Won't write much now as I'm in the middle of my work day - my first talk, the big one to the kids, was this morning and in a few hours we go back to the school for the book launch and my second talk. So I'm in bed fully dressed, resting my throat and trying not to get a cold - it's cold here! Grey and drizzly and cold. But gorgeous - the trees are turning and there are woods everywhere, a mass of colour, and the sea the sea the sea. I am a happy camper beside the sea.

Yesterday my very kind hostess Gay Silverman picked me up at the airport; she used to be in charge of development at the Grammar School and offered to put me up and chauffeur me about. On the way in, we stopped to visit Fred Richardson and his wife Betty. I hadn't seen Fred since I was about 13, but I remembered how important he was to Dad - one of the other founders of the school. But meeting him, I knew immediately how vital he was to the process - unlike most of the other founders, like my dad, he was not an idealistic intellectual university professor - he was in insurance, a businessman, he understood money and he understood ordinary people in a way Dad did not.

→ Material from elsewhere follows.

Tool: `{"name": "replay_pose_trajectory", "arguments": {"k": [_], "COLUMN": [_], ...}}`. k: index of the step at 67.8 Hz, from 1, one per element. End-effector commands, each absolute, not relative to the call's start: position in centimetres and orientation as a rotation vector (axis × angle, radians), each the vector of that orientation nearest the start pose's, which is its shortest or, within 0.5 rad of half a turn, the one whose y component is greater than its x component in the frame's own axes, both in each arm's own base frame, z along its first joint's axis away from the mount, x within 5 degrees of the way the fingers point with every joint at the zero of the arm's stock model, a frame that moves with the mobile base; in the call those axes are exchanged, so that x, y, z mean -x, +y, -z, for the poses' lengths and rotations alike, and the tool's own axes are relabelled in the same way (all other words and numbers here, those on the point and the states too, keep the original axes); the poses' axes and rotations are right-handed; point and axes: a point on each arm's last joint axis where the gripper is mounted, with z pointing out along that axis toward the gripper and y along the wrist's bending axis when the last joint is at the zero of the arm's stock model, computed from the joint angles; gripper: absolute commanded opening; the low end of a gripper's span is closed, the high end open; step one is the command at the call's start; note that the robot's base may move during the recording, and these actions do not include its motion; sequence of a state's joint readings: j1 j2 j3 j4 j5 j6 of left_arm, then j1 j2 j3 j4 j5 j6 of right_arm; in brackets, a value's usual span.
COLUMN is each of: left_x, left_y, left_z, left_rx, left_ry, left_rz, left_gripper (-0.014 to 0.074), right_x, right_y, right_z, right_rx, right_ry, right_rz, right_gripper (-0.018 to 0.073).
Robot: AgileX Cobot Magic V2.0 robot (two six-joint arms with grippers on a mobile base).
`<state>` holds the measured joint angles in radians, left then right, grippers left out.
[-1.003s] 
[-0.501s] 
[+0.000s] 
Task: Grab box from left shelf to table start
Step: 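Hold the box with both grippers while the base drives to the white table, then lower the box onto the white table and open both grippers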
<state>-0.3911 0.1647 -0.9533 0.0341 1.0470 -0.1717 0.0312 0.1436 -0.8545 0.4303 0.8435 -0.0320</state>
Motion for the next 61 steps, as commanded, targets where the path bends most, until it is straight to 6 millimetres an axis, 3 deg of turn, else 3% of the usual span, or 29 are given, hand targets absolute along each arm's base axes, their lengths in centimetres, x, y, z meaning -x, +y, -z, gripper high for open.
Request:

He provided some of the glue that held the school together in the high winds that were to follow.

Again, he told the great story - that in April 1958, my dad, the visionary, and one Navy wife, Mrs. Fairney, gathered a group of parents together, and my father outlined his vision for a school that would focus on academics but also on culture and the arts and sports - that would be multi-racial and affordable for everyone who wanted a good education for their sons, with an annual fee of $300. In fact, the school was created for my brother and Mrs. Fairney's sons. Anyway, at this meeting in April, there was no building, no money, nothing, and Dad said the school would open in September. Fred told another parent he thought that was ridiculous. "Fred," said his friend, "you don't know Gordin." And the school opened in September.

So speaking there today was very moving - especially as much later the school bought Tower Road, the public school I went to for Grades 4, 5 and 6, and that's where the auditorium is. Anyway, the talk went very well. One teacher said after, "I've been at this school a long time and that was one of the best talks." A few of the kids came over after to say they'd found it inspiring. I hope so. That was the point.
Click to enlarge.
Fred and Betty Richardson. 
 
 The audience filing in - the senior school, 300 kids from 12 to 17. The junior school is in another building. There are over 500 kids in the school now, and it excels in music and the arts, sports, academics - "It is now," said Fred, whose children went there and whose granddaughter is there now, "the school your father dreamed about." Talk about inspiring.
In the hall.
816 Young Avenue, where we lived from 1958 to 1966: my home in the memoir.
Just down the road - Black Rock Beach in Point Pleasant Park, where I spent many an hour tossing stones into the ocean. What a lucky girl - this, down the street.

5 comments:

  1. Lovely to read this, Beth -- the house looks a lot like my grandmother's house on Chestnut Street. And the beach is one I knew as a child. I was in Halifax around this time last year, not having been there since 1965. The city I knew was kind of buried in the new city but still visible, if you know what I mean. Enjoy every minute!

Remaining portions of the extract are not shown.